Moctezuma tomó a Cortés de la mano y según la narración de Bernal Díaz, “le dijo que mirase su gran ciudad y
todas las más ciudades que había dentro en el agua, y otros muchos pueblos alrededor de la misma laguna en
tierra, y que si no había visto su gran plaza, que desde allí la podía ver muy mejor, y así lo estuvimos mirando
porque desde aquel grande y maldito templo estaba tan alto que todo lo señoreaba muy bien; y de allí vimos las
tres calzadas que entran en Méjico, que es la de Iztapalapa, que fue por la que entramos cuatro días hacía, y la
de Tacuba que fue por donde después salimos huyendo la noche de nuestro desbarate (“la noche triste”)… y la
de Tepeaquilla. Y veíamos el agua dulce que venía de Chapultepec, de que se proveía la ciudad, los puentes que
tenían cortes de trecho en trecho, por donde entraba y salía el agua de la laguna de una parte a otra; y veíamos
en aquella gran laguna tanta multitud de canoas, unos que venían con bastimentos y otras que volvían con cargas
y mercaderías;…y veíamos en aquellas ciudades, cúes (templos) y adoratorios a manera de torres y fortalezas,
y todos flanqueando, que era cosa de admiración, y las casas de azoteas, y en las calzadas otras torrecillas y
adoratorios que eran como fortalezas.

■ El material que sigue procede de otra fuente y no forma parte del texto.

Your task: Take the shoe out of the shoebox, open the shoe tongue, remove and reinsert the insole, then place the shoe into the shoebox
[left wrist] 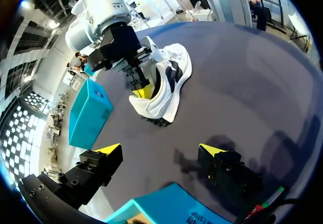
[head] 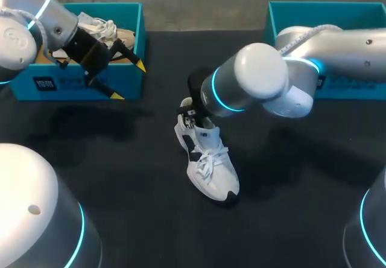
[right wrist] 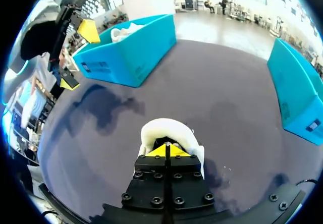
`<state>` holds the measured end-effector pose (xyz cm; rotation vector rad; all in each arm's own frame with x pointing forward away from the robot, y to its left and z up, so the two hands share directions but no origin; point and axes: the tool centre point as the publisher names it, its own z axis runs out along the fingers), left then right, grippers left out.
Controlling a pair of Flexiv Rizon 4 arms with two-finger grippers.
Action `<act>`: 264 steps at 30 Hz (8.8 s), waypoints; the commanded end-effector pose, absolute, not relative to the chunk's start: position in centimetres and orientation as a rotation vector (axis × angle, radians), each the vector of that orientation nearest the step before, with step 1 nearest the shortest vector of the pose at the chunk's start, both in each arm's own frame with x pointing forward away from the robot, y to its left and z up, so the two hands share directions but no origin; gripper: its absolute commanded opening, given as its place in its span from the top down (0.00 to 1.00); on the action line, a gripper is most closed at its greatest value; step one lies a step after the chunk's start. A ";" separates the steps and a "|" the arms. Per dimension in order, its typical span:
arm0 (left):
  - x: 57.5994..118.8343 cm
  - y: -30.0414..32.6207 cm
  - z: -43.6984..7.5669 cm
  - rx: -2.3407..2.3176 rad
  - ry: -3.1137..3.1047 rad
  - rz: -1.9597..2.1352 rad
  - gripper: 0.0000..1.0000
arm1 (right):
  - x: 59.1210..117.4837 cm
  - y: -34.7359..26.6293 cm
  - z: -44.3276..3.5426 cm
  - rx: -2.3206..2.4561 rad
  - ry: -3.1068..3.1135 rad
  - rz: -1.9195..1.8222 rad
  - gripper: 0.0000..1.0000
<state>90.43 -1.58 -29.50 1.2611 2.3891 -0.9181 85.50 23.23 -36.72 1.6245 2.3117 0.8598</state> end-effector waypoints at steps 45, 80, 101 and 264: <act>90.4 -1.6 -29.5 1.262 2.391 -0.913 0.00 | 83.4 23.0 -37.5 1.598 2.480 0.609 1.00; 90.4 -1.6 -29.5 1.262 2.391 -0.913 0.00 | 79.7 21.5 -35.6 1.721 2.543 0.273 0.89; 90.4 -1.6 -29.5 1.262 2.391 -0.913 0.00 | 78.5 21.1 -35.9 1.753 2.581 0.187 0.14; 90.4 -1.6 -29.5 1.262 2.391 -0.913 0.00 | 79.6 19.4 -34.1 1.736 2.460 0.002 0.75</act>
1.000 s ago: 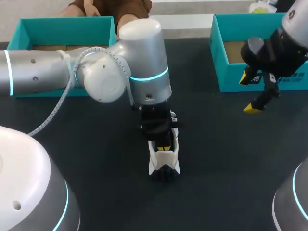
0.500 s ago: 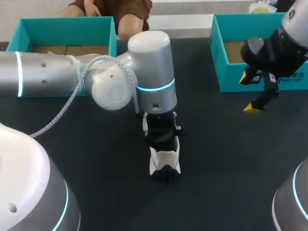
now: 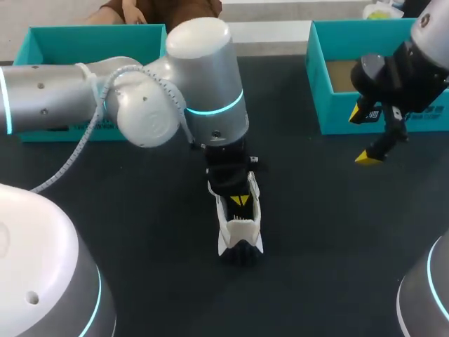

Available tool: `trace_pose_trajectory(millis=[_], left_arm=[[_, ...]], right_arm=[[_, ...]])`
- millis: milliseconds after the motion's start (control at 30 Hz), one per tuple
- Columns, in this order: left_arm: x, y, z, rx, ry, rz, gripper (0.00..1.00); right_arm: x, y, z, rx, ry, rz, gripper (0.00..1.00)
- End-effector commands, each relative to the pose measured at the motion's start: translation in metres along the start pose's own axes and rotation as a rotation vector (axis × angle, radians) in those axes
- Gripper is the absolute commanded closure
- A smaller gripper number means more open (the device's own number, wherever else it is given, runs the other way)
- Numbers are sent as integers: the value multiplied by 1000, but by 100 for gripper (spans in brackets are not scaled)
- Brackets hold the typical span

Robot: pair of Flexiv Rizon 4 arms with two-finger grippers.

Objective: Take the shoe out of the shoebox, open the shoe tongue, remove and reinsert the insole, then place the shoe into the shoebox

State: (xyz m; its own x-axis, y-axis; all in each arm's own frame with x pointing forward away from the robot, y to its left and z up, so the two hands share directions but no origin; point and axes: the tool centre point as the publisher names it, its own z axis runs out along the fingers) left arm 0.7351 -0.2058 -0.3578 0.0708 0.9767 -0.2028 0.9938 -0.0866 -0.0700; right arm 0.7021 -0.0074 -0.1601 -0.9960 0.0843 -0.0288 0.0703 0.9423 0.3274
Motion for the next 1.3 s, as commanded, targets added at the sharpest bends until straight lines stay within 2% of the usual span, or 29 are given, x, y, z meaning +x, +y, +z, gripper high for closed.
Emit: trace_pose_trajectory(millis=[33, 100, 433, 500, 533, 567, 600, 633, 700, 1300], left_arm=[[9, -3, -12, -136, -8, -8, 100], [10, 2, -14, -179, -10, -12, 100], [14, 15, -23, -285, 37, -71, 100], [15, 15, -24, -284, 40, -69, 61], [15, 15, -24, -277, 42, -67, 53], [15, 15, -25, -272, 50, -60, 31], [14, 16, -24, -271, 53, -57, 17], [13, 16, -24, -270, 53, -55, 8], [11, 15, -25, -263, 58, -40, 0], [8, 5, -28, -241, 84, -24, 0]], right_arm=[[-2, 1, 1, 2, 3, 0, 0], [-2, 1, 1, 2, 3, 0, 0], [-2, 1, 1, 2, 3, 0, 0], [-2, 1, 1, 2, 3, 0, 0], [-2, 1, 1, 2, 3, 0, 0], [-2, 1, 1, 2, 3, 0, 0], [-2, 1, 1, 2, 3, 0, 0], [-2, 1, 1, 2, 3, 0, 0], [-2, 1, 1, 2, 3, 0, 0], [-2, 1, 1, 2, 3, 0, 0]])
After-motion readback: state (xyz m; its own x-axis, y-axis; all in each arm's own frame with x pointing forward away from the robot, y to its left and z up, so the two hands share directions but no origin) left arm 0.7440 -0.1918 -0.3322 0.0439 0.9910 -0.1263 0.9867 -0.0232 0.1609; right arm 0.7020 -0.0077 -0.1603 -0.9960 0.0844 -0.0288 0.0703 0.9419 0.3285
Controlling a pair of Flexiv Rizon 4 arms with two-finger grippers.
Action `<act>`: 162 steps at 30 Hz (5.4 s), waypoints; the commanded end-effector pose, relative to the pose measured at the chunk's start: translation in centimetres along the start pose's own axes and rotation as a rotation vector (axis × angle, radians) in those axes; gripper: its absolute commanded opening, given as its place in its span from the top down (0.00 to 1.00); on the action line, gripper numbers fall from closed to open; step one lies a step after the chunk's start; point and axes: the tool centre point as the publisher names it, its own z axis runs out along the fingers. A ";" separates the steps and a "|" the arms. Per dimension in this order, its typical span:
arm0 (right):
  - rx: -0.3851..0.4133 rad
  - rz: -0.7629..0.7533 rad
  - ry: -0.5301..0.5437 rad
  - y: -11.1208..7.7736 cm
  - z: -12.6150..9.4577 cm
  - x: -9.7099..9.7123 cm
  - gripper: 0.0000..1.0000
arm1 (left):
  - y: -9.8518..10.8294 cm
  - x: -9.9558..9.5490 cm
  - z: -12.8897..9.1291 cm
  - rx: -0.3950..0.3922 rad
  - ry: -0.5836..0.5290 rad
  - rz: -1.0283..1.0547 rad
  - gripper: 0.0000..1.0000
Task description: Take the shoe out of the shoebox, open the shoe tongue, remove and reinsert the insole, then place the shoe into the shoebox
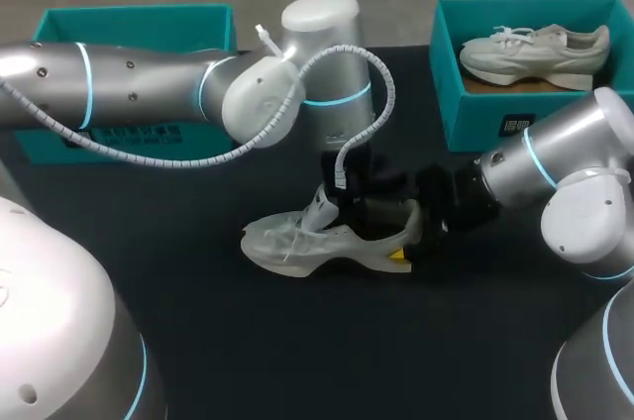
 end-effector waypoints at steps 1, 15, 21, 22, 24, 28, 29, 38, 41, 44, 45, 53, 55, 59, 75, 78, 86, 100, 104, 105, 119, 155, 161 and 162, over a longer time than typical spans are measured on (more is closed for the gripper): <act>0.004 0.001 -0.003 -0.3 0.4 0.1 1.00 | 0.2 0.1 0.4 0.003 -0.005 0.007 0.64; 0.004 0.001 -0.003 -0.3 0.4 0.1 1.00 | 0.4 -0.6 2.2 -0.005 -0.051 -0.031 1.00; 0.004 0.001 -0.003 -0.3 0.4 0.1 1.00 | 0.7 -0.4 2.2 -0.001 -0.083 -0.039 1.00; 0.004 0.001 -0.003 -0.3 0.4 0.1 1.00 | 0.8 -0.3 2.1 0.008 -0.101 -0.044 1.00; 0.004 0.001 -0.003 -0.3 0.4 0.1 1.00 | 1.0 -0.1 1.7 0.016 -0.114 -0.049 1.00; 0.004 0.001 -0.003 -0.3 0.4 0.1 1.00 | 1.2 0.0 0.8 0.031 -0.146 -0.059 1.00; 0.004 0.001 -0.003 -0.3 0.4 0.1 1.00 | 1.2 0.0 0.5 0.032 -0.147 -0.059 1.00; 0.004 0.001 -0.003 -0.3 0.4 0.1 1.00 | 1.4 0.2 -1.4 0.063 -0.164 -0.076 1.00; 0.004 0.001 -0.003 -0.3 0.4 0.1 1.00 | 1.5 0.0 -1.8 0.084 -0.157 -0.083 1.00; 0.004 0.001 -0.003 -0.3 0.4 0.1 1.00 | 1.6 -0.1 -2.3 0.133 -0.120 -0.088 1.00; 0.004 0.001 -0.003 -0.3 0.4 0.1 1.00 | 1.7 -0.2 -2.4 0.148 -0.110 -0.090 1.00; 0.004 0.001 -0.003 -0.3 0.4 0.1 1.00 | 2.5 -0.3 -3.6 0.212 -0.071 -0.099 1.00; 0.004 0.001 -0.003 -0.3 0.4 0.1 1.00 | 2.6 -0.2 -3.9 0.236 -0.051 -0.097 1.00; 0.004 0.001 -0.003 -0.3 0.4 0.1 1.00 | 2.5 0.1 -4.8 0.293 0.007 -0.079 1.00; 0.004 0.001 -0.003 -0.3 0.4 0.1 1.00 | 2.0 1.1 -7.0 0.442 0.134 0.002 1.00; 0.004 0.001 -0.003 -0.3 0.4 0.1 1.00 | 1.9 1.4 -7.9 0.468 0.147 0.018 1.00; 0.004 0.001 -0.003 -0.3 0.4 0.1 1.00 | 0.9 1.6 -9.7 0.529 0.162 0.069 1.00; 0.004 0.001 -0.003 -0.3 0.4 0.1 1.00 | -1.1 2.4 -11.4 0.636 0.215 0.172 1.00; 0.004 0.001 -0.003 -0.3 0.4 0.1 1.00 | -1.4 1.9 -10.8 0.635 0.217 0.163 0.85; 0.004 0.001 -0.003 -0.3 0.4 0.1 1.00 | -1.4 1.9 -10.7 0.635 0.215 0.162 0.75; 0.004 0.001 -0.003 -0.3 0.4 0.1 1.00 | -2.1 3.2 -10.6 0.578 0.022 0.144 0.33; 0.004 0.001 -0.003 -0.3 0.4 0.1 1.00 | -1.4 1.1 -7.6 0.426 -0.232 0.022 1.00; 0.004 0.001 -0.003 -0.3 0.4 0.1 1.00 | -1.3 2.0 -8.6 0.468 -0.210 0.039 1.00; 0.004 0.001 -0.003 -0.3 0.4 0.1 1.00 | -1.3 2.1 -8.8 0.483 -0.202 0.043 1.00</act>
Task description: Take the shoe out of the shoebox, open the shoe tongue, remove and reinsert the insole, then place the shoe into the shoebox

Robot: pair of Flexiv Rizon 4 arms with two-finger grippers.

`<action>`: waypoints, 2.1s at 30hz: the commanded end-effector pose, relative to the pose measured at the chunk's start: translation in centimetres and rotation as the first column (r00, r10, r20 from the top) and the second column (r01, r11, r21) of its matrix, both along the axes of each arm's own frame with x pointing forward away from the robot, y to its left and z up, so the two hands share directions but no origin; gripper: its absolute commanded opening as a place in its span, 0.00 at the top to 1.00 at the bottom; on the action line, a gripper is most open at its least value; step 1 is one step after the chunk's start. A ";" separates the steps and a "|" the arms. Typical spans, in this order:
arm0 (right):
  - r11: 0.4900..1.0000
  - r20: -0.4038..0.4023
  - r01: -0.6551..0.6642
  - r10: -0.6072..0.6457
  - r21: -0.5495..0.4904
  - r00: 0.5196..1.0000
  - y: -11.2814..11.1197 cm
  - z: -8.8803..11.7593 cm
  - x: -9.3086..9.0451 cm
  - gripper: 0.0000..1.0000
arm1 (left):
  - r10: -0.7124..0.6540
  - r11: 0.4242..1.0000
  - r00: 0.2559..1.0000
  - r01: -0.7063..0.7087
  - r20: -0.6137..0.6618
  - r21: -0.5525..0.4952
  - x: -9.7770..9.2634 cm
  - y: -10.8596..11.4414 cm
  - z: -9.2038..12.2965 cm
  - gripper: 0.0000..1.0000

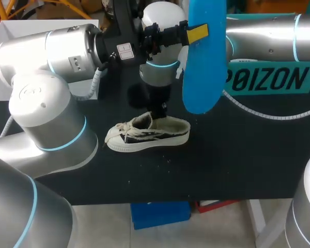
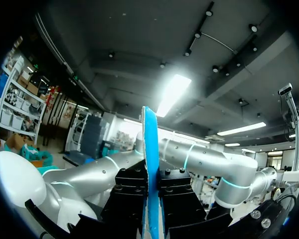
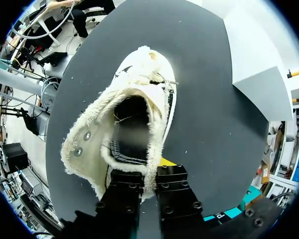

Y después de bien mirado y considerado todo lo que habíamos visto, tornamos a ver la gran plaza y la multitud de gente que en ella había, unos comprando y otros vendiendo, que el rumor
y el zumbido de las voces y palabras que allí sonaba más de una lengua, y entre nosotros hubo soldados que
habían estado en muchas partes del mundo, en Constantinopla y en toda Italia y Roma, dijeron que plaza tan bien
compasada y con tanto concierto y tamaño y llena de tanta gente no la habían visto”.